Gradient Descent

Return home

Method	Problem	\(d_k\)
Gauss-Newton	\(\min_{x} \frac{1}{2}\\|r(x)\\|^2\)	\(-(J_k^TJ_k)^{-1}(J_k^Tr_k)\)
Pure Newton	General unconstrained	\(-H_k^{-1}g_k\)
Scaled Descent	General unconstrained	\(-SS^Tg_k\)
Reduced Gradient Method	Linearly constrained	\(-(Z^TH_kZ)^{-1}Z^Tg_k\)

Descent Algorithm

choose initial \(x_0\)
for \(k = 0,1,2,\dots\)
- compute \(d_k\)
- linesearch on \(f(x_k + \alpha d_k)\)
- \(x_{k+1} = x_k + \alpha_k d_k\)
- if \(\|\nabla f(x_k)\| < \epsilon\), then return

Linesearch

Exact line search: choose \(\alpha_k = \underset{\alpha\geq 0}{\mbox{argmin}} f(x + \alpha d)\)

Backtracking line search:

choose initial \(\alpha\leftarrow \alpha_0\) and parameter \(\mu\in (0, 1)\)
for \(k = 0,1,2,\dots\)
- if \(f(x_k + \alpha d) - f_k \leq \mu \alpha \nabla f_k^T d\), then return
- \(\alpha\leftarrow \alpha/2\)

Convergence

definition. \(f\) is \(L\)-Lipschitz continuously differentiable if

\[\|\nabla f(x) - \nabla f(y)\leq L\|x - y\|,\quad \forall x, y\in\mathbb{R}^n.\]

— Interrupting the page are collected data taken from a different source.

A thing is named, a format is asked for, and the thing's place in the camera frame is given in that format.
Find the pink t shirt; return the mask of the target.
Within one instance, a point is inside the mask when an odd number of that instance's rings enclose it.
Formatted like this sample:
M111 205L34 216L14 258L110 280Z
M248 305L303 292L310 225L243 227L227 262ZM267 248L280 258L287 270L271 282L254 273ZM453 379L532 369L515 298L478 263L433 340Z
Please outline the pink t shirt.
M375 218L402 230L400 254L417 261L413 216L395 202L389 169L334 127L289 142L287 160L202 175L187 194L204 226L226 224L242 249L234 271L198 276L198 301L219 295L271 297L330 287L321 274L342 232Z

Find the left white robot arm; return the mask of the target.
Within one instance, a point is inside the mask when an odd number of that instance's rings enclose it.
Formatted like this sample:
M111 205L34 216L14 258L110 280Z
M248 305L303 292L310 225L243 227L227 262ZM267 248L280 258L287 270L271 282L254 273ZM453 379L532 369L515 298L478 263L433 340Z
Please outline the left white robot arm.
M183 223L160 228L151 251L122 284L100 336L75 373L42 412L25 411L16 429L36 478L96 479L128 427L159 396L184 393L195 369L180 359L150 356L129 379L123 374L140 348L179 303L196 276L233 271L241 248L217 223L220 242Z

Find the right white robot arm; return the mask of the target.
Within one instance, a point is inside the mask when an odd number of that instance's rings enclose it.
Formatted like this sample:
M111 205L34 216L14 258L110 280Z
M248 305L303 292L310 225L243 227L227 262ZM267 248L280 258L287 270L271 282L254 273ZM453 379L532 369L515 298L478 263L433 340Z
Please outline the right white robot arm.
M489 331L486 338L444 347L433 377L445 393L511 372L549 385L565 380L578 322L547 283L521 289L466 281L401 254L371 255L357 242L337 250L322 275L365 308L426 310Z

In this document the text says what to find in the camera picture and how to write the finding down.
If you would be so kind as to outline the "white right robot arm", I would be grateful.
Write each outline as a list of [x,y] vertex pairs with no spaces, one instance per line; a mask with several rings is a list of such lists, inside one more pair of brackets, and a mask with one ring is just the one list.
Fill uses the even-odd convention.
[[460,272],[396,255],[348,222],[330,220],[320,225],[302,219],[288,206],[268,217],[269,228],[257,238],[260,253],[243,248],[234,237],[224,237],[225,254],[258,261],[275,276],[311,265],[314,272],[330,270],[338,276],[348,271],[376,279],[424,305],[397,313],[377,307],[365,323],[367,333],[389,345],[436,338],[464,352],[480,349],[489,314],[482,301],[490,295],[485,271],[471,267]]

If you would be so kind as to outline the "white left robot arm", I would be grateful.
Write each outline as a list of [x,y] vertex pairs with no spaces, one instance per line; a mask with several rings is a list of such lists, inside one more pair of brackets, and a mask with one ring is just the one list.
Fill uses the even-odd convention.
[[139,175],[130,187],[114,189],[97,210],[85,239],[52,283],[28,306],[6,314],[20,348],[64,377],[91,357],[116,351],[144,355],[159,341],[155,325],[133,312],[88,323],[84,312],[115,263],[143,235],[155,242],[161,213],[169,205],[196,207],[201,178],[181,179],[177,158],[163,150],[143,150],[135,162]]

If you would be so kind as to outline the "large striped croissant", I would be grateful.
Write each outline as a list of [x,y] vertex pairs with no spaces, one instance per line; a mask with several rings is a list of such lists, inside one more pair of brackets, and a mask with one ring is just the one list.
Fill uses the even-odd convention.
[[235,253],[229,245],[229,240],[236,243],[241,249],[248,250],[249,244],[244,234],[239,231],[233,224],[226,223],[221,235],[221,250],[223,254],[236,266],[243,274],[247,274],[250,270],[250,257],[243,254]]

\(f(x) = \frac{1}{2}x^TAx + b^Tx \Rightarrow L = \|A\|_2 = \lambda_{\max}(A)\)

definition. \(f\) is \(\mu\)-strongly convex (\(\mu > 0\)) if

\[f(z) \geq f(x) + \nabla f(x)^T(z - x) + \frac{\mu}{2}\|z - x\|^2,\quad \forall x,z\in\mathbb{R}^n.\]

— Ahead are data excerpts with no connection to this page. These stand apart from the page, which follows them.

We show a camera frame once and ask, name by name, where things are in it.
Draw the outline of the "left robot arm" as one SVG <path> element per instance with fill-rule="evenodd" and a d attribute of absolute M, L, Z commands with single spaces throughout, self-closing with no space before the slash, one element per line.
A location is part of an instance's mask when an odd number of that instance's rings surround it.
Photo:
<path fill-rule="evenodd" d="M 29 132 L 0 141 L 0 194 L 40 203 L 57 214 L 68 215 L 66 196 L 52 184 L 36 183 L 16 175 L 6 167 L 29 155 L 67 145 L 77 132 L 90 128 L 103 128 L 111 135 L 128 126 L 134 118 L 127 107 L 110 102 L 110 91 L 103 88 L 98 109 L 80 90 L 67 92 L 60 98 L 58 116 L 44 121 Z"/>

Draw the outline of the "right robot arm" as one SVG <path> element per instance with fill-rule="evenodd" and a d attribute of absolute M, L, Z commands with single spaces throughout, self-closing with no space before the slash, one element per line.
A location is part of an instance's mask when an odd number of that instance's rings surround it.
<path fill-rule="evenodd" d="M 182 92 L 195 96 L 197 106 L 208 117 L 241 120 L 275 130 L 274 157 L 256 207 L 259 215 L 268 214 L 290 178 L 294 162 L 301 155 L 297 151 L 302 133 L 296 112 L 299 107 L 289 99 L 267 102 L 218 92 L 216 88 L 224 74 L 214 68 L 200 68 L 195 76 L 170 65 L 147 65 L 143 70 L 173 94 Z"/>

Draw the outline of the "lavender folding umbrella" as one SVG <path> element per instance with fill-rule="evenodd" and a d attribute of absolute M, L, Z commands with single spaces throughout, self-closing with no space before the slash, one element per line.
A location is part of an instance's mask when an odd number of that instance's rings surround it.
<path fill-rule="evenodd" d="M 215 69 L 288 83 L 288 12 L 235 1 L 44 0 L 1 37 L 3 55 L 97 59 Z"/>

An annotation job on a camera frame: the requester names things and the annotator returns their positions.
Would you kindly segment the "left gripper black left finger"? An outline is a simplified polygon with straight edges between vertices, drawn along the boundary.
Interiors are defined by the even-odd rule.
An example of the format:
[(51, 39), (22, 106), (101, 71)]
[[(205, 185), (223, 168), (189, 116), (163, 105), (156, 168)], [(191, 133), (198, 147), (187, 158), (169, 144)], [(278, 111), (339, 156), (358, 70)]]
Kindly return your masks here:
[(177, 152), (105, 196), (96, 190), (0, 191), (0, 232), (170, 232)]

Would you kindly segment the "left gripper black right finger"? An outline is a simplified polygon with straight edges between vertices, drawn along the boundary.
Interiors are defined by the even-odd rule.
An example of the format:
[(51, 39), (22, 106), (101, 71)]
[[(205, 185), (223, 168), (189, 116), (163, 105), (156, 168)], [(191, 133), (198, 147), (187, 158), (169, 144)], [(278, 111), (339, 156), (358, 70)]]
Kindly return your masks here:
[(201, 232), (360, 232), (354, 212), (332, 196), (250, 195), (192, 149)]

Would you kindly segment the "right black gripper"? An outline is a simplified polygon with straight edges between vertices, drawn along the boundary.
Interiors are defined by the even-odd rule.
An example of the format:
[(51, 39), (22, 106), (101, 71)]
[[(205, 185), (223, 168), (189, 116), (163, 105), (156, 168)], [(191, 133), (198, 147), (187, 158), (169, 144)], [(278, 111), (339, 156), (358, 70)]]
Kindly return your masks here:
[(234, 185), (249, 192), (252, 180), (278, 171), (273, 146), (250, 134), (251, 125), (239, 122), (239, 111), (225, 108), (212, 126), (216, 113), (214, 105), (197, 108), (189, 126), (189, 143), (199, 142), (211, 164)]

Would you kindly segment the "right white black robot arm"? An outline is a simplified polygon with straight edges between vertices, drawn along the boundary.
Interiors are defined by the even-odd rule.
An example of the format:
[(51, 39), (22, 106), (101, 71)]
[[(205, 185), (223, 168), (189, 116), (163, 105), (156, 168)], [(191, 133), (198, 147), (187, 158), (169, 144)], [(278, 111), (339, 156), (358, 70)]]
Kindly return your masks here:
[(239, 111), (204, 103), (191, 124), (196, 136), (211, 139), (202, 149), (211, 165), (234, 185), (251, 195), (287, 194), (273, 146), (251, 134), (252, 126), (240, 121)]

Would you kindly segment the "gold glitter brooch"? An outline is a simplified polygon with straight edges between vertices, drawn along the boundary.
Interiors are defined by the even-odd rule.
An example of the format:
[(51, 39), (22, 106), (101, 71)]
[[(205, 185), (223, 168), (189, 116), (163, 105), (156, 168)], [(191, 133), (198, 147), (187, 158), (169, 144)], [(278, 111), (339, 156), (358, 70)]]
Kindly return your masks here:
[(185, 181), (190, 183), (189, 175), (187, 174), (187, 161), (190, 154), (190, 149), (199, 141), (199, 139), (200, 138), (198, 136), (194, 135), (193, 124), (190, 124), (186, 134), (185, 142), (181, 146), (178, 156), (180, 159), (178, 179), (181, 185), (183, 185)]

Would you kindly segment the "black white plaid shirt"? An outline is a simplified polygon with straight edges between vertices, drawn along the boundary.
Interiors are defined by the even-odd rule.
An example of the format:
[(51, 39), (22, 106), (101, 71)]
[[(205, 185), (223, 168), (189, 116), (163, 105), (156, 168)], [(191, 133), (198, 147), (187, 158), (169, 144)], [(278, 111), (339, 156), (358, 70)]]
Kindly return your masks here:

If \(f\) is twice continuously differentiable, this is equivalent to

\[\lambda_{\min}(\nabla^2 f(x))\geq \mu,\quad \forall x\in\mathbb{R}^n.\]

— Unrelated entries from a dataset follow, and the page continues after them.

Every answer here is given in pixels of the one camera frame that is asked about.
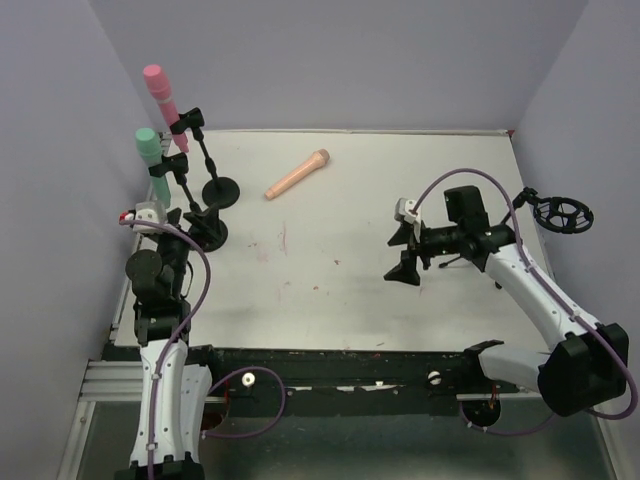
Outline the black round-base mic stand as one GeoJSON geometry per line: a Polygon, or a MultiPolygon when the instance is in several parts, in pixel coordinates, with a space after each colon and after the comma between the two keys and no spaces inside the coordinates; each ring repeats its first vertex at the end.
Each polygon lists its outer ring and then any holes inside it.
{"type": "Polygon", "coordinates": [[[191,131],[193,139],[199,145],[204,156],[204,163],[211,179],[202,190],[204,203],[211,207],[226,209],[234,205],[240,197],[239,185],[231,178],[219,176],[216,164],[209,154],[205,144],[202,128],[205,126],[203,114],[199,108],[193,108],[186,113],[179,113],[178,119],[169,128],[176,146],[184,153],[187,152],[188,140],[185,132],[191,131]]]}

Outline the teal toy microphone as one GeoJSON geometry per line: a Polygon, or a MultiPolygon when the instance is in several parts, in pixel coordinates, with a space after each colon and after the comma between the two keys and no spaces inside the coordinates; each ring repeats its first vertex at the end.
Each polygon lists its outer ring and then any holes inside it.
{"type": "Polygon", "coordinates": [[[151,179],[151,186],[155,197],[168,209],[171,205],[171,193],[167,179],[160,173],[163,150],[159,135],[151,128],[139,128],[135,132],[136,149],[140,158],[144,161],[151,179]]]}

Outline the peach toy microphone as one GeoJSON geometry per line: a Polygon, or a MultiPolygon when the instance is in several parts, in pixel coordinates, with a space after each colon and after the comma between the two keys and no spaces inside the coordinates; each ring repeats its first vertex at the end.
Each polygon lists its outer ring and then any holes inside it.
{"type": "Polygon", "coordinates": [[[311,173],[326,166],[330,154],[326,149],[320,149],[312,153],[302,164],[294,168],[287,175],[269,187],[264,196],[267,200],[273,200],[285,191],[299,183],[311,173]]]}

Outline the pink toy microphone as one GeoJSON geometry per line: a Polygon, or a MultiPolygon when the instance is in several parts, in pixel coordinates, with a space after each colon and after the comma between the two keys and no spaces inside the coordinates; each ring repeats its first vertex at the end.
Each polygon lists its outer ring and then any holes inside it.
{"type": "Polygon", "coordinates": [[[180,115],[173,100],[172,87],[164,69],[157,64],[144,67],[143,77],[150,95],[155,99],[163,119],[168,126],[172,140],[183,153],[189,152],[188,139],[185,133],[174,133],[171,127],[180,120],[180,115]]]}

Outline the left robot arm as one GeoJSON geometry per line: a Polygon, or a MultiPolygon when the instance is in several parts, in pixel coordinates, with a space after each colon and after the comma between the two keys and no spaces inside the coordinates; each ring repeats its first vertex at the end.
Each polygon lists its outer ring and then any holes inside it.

proposition. Let \(f\) be \(L\)-Lipschitz continuously differentiable. Let \(\{x_k\}\) be the iterates of gradient descent with constant stepsize \(\alpha\in (0, 2/L)\). Then, \(\min_{k=0,\dots, T} \|\nabla f(x_k)\|^2 \leq \frac{2(f_0 - f^*)}{\alpha T} = O(1/T)\).

Moreover, if \(f\) is \(\mu\)-strongly convex, then the number of iterates is at most \(\frac{L}{\mu}\log\left( \frac{f(x_0) - f^*}{\epsilon} \right)\), where \(\epsilon :=\) tolerance.

Stochastic Gradient Descent

Let \(f(x) = \frac{1}{N}(f_{1}(x) + \cdots + f_{N}(x))\). In stochastic gradient descent, at each iteration \(k\), we sample a batch of indices \(i\in B_k\), \(i\sim \mbox{Unif}\{1,\dots, N\}\) and approximate the gradient with \(g_k = \frac{1}{|B_k|}\sum_{i\in B_k} \nabla f_i(x_k)\).

Compared to regular gradient descent, stochastic gradient descent will require more iterations, but can be much more computationally cheaper.